Being a hot cock rocker with a James Brown smile,
a big supporter of my writings,
and the producer of rock shows
covering music I desperately loved,
certainly made him this rock and roll chick writer’s dream guy.
On my first Hollywood night,
I spun around Hidden L.A.
in a very cool sports car convertible.
And in my head I heard the driving drums
behind the Detroit rocker who sings...
“Night after night, day after day, it went on and on.
Then came that morning he woke up alone.
He spent all night staring down at the lights of L.A.,
wondering if he could ever go home”
~ Bob Seger, Hollywood Nights
Parking the convertible,
my friend Lynn and I entered the legendary Rainbow Room,
where we eyeballed porn king Ron Jeremy
dining with a busty bleached-blonde at the table next to us.

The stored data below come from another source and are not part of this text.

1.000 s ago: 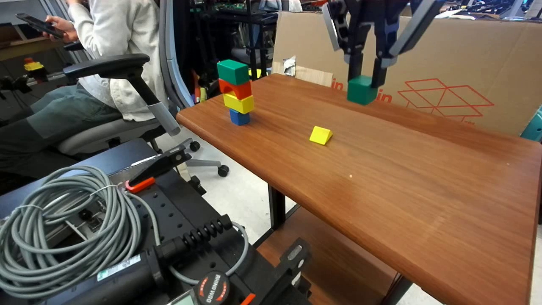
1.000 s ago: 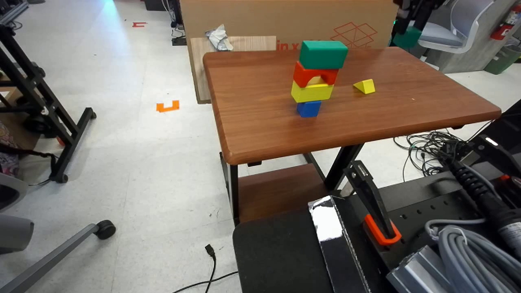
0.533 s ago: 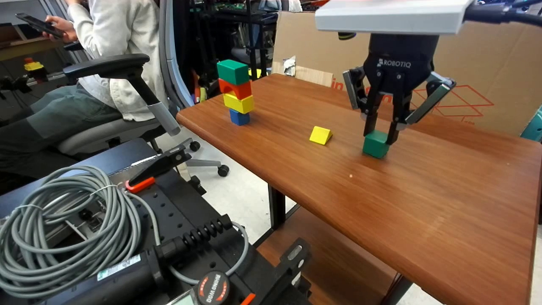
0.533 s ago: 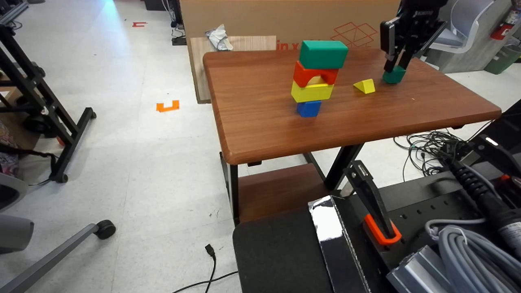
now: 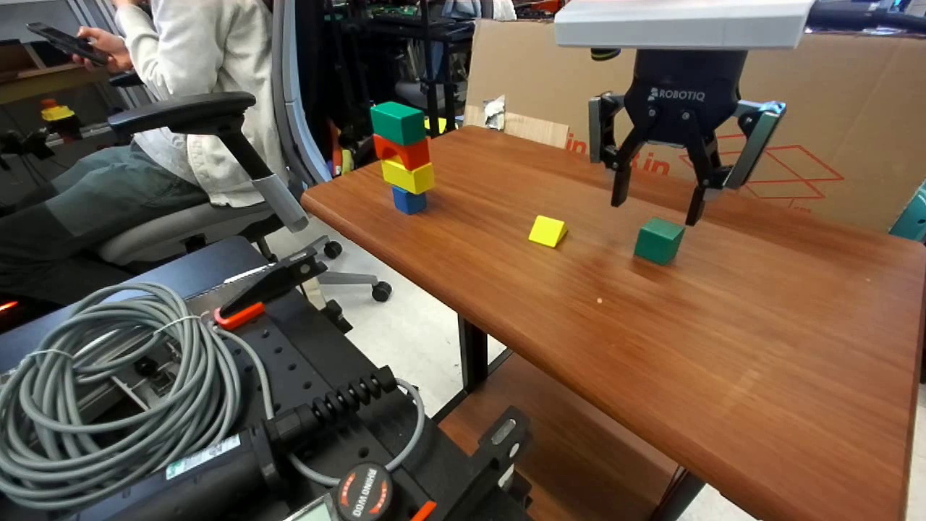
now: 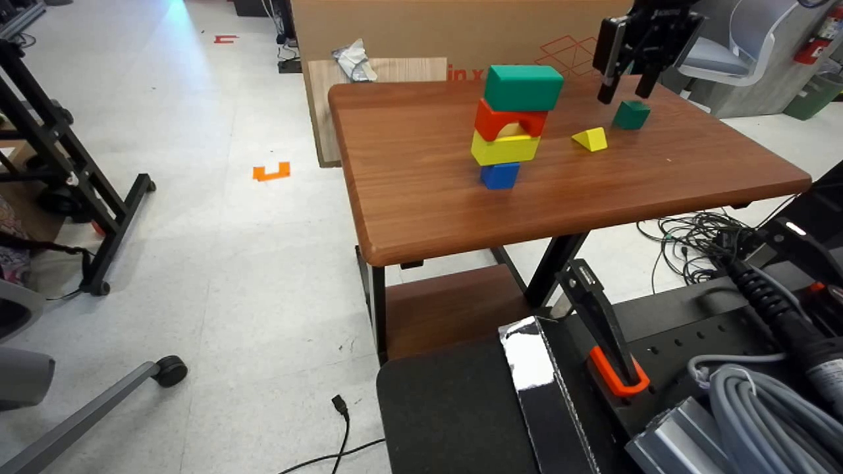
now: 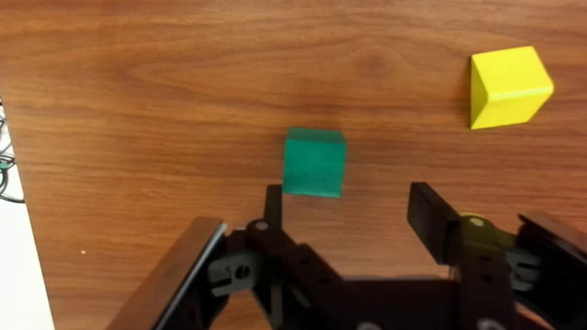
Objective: Remove the green cube from the top of the stacked blocks
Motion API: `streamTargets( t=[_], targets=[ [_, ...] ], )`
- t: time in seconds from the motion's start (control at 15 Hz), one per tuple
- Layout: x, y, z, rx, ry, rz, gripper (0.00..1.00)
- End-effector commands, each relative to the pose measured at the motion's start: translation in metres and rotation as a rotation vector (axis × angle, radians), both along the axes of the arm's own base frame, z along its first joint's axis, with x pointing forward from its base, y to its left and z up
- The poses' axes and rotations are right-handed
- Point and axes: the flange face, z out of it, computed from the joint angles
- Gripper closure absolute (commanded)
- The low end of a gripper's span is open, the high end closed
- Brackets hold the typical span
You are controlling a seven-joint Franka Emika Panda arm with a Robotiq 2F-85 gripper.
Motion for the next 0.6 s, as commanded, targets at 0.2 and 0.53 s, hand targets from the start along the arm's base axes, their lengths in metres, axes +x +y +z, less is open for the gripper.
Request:
streamTargets(
  t=[0.2, 0.53],
  targets=[
    [-0.033, 0.044, 0.081, 0.072, -0.033, 0.074, 0.0],
    [-0.031, 0.056, 0.102, 0.103, -0.014, 0.052, 0.0]
  ],
)
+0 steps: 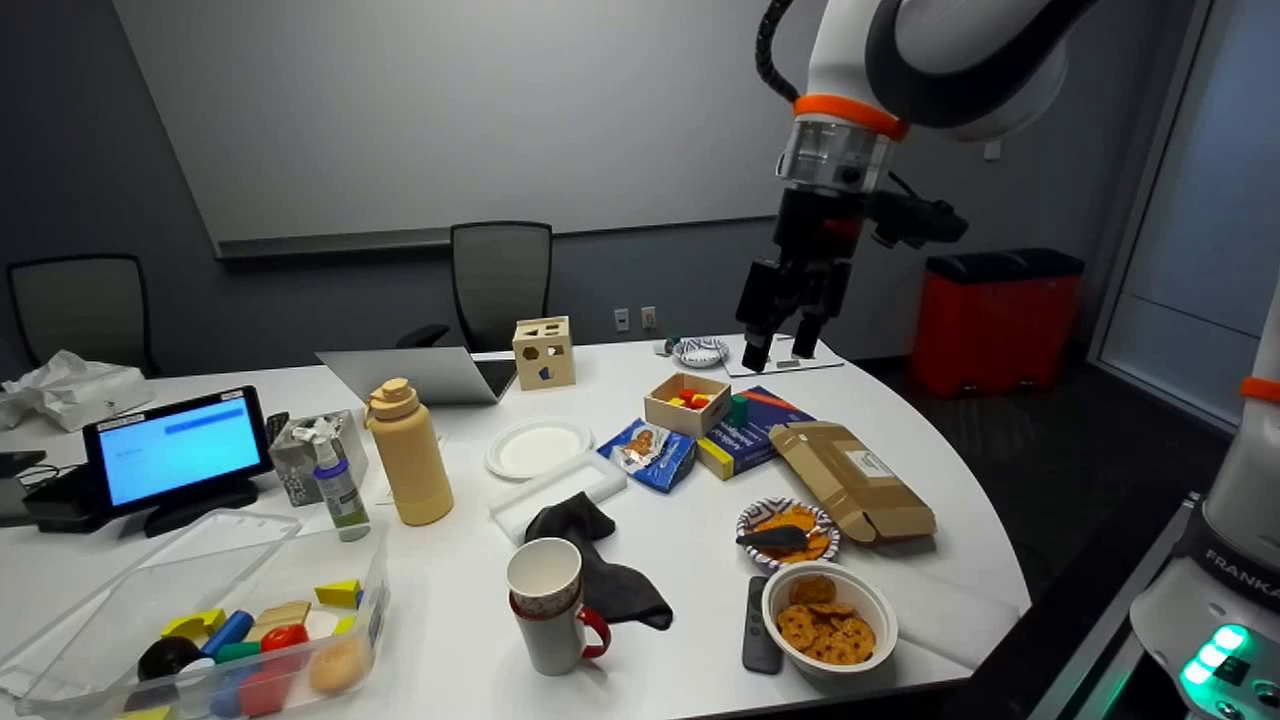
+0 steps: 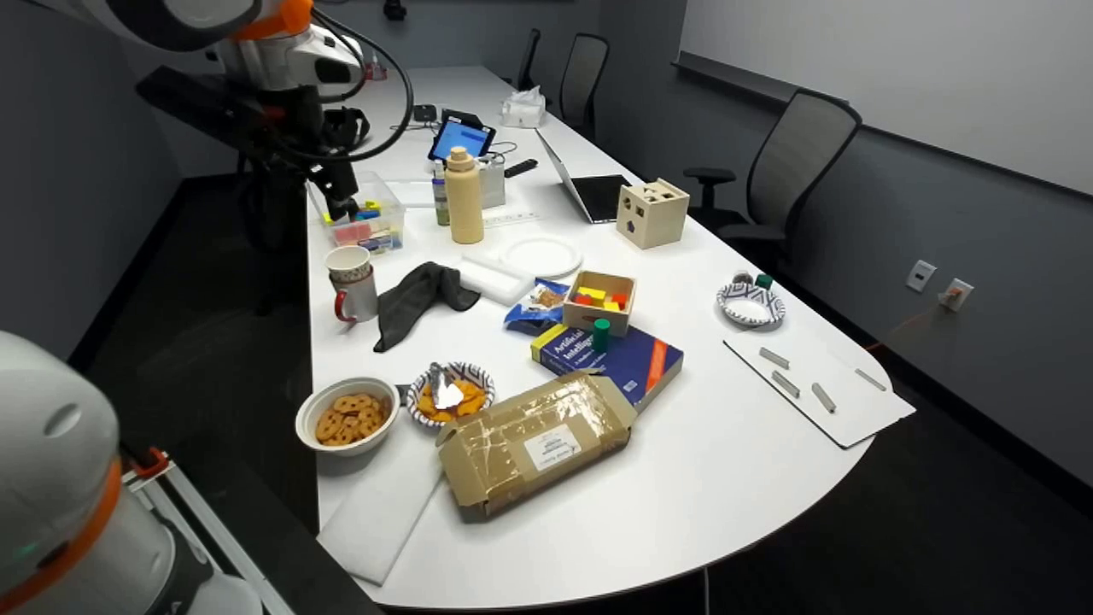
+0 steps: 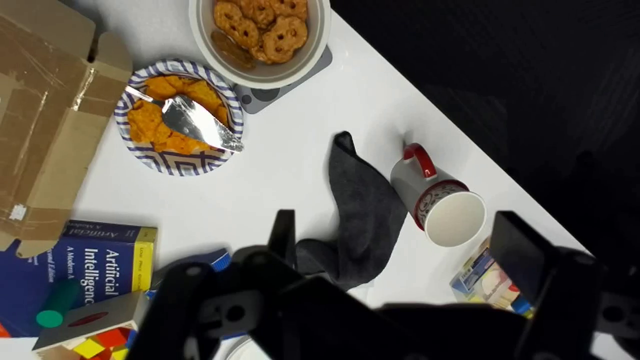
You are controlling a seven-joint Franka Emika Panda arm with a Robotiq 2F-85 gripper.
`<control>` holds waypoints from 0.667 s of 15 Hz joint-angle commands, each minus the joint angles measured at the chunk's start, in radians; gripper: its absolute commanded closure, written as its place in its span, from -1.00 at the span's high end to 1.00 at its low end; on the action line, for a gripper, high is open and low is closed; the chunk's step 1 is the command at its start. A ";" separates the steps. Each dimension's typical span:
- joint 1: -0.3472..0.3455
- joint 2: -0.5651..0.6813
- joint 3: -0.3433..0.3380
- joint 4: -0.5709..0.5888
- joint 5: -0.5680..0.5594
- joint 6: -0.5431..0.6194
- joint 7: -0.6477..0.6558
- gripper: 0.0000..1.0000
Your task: Use the black towel to clean the table
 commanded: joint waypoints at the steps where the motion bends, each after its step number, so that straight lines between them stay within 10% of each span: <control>1: -0.041 0.208 0.033 0.068 -0.003 0.132 0.082 1.00; 10: -0.037 0.759 0.045 0.349 0.126 0.421 0.136 1.00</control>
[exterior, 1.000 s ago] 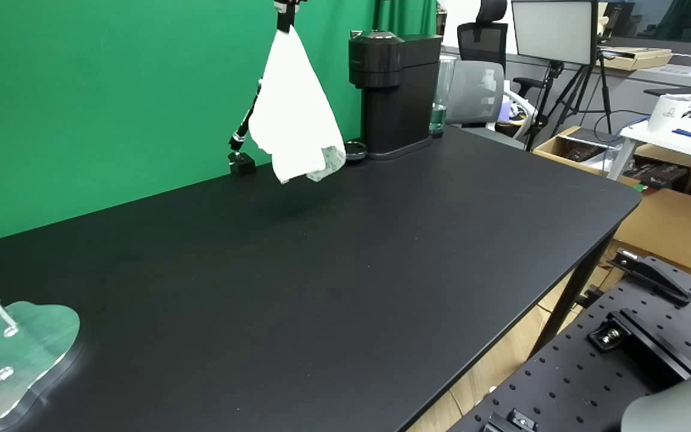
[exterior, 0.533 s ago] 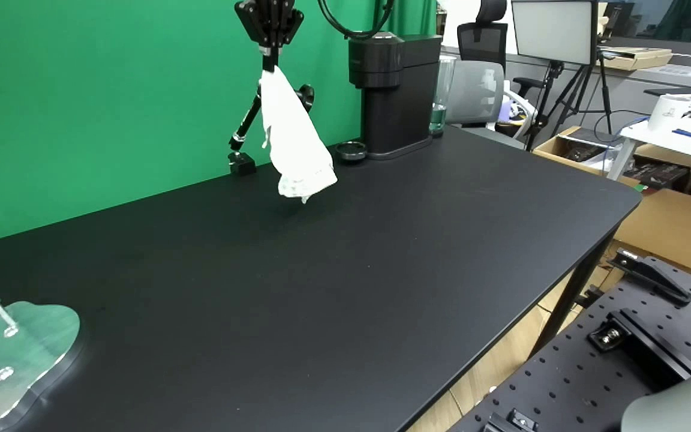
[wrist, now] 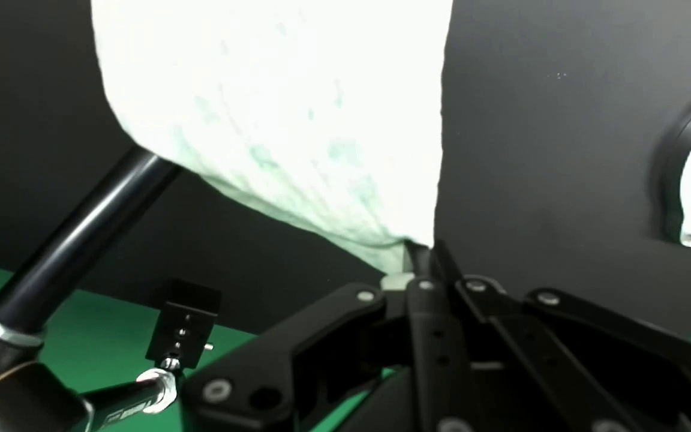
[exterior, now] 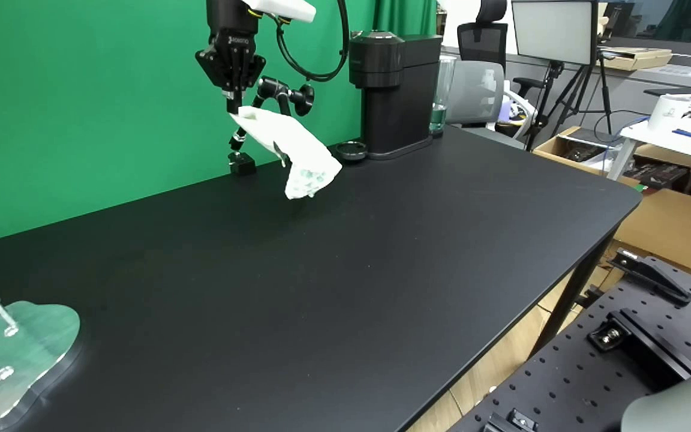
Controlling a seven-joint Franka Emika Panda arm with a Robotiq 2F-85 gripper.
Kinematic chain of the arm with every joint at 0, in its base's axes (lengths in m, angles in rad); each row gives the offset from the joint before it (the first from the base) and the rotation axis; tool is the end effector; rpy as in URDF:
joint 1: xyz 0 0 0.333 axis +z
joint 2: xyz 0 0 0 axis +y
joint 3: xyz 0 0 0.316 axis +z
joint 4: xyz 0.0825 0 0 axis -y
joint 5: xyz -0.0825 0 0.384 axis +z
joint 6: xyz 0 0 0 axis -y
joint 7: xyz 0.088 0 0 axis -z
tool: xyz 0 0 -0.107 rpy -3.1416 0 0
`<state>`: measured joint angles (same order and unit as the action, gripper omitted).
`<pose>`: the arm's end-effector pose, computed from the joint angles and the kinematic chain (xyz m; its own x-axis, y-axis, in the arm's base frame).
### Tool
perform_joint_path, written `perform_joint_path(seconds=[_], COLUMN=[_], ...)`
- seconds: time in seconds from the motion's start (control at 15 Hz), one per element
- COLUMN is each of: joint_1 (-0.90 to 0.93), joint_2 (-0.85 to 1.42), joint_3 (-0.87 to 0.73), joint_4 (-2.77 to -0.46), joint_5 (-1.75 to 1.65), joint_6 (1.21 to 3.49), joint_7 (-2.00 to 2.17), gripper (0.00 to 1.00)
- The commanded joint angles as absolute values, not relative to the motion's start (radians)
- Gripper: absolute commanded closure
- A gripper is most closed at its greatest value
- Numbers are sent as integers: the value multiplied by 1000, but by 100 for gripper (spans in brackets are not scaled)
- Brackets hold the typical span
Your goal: Hang the cloth on the black stand
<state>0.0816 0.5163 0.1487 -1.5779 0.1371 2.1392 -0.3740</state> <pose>0.6780 0.1502 0.3477 0.8710 0.4796 0.1068 0.4912 -0.8557 -0.1631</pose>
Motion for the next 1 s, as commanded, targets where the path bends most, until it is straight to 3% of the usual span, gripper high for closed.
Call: perform_joint_path(seconds=[0.0,0.07,0.2,0.8,0.93], joint_1=[55,44,26,35,43], joint_2=[568,573,581,563,562], joint_3=[152,150,143,163,154], joint_4=[-1519,-1518,-1517,-1522,-1521], joint_5=[132,132,128,120,97], joint_6=[2090,2077,2058,2019,2017], joint_7=[-382,-389,-403,-440,-444], gripper=[100,74,68,7,0])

If I hadn’t inhaled such copious amounts of food
to the point of barely being able to breathe,
I would certainly have peeled my ass off the chair
to go introduce myself to The Hedgehog.
I really wanted to say,
“It’s a pleasure to meet you Mr Jeremy...
I’ve seen ALL your films”.
Instead I reached down under the table,
undid the bloated button of my blue jeans,
and watched a steady stream of other patrons approach him.
“I was always such a seeker,
tho’ all the way through it seems
I had an unworthy feeling,
like I didn’t deserve the great things in life,
yet somehow kept expecting them.
That constant hope seems to have diminished,
but I know I could change it in a snap.”
~ Pamela des Barres
Since entering my forties,
time moves faster than a locomotive.
My god, I’m closer to fifty now!
How the hell did that happen?
And why didn’t age prevent me from
getting crazy over that guy?
Instead, I was just like The Rose who said,
“let me open up my lovin’ arms and my lovin’ legs...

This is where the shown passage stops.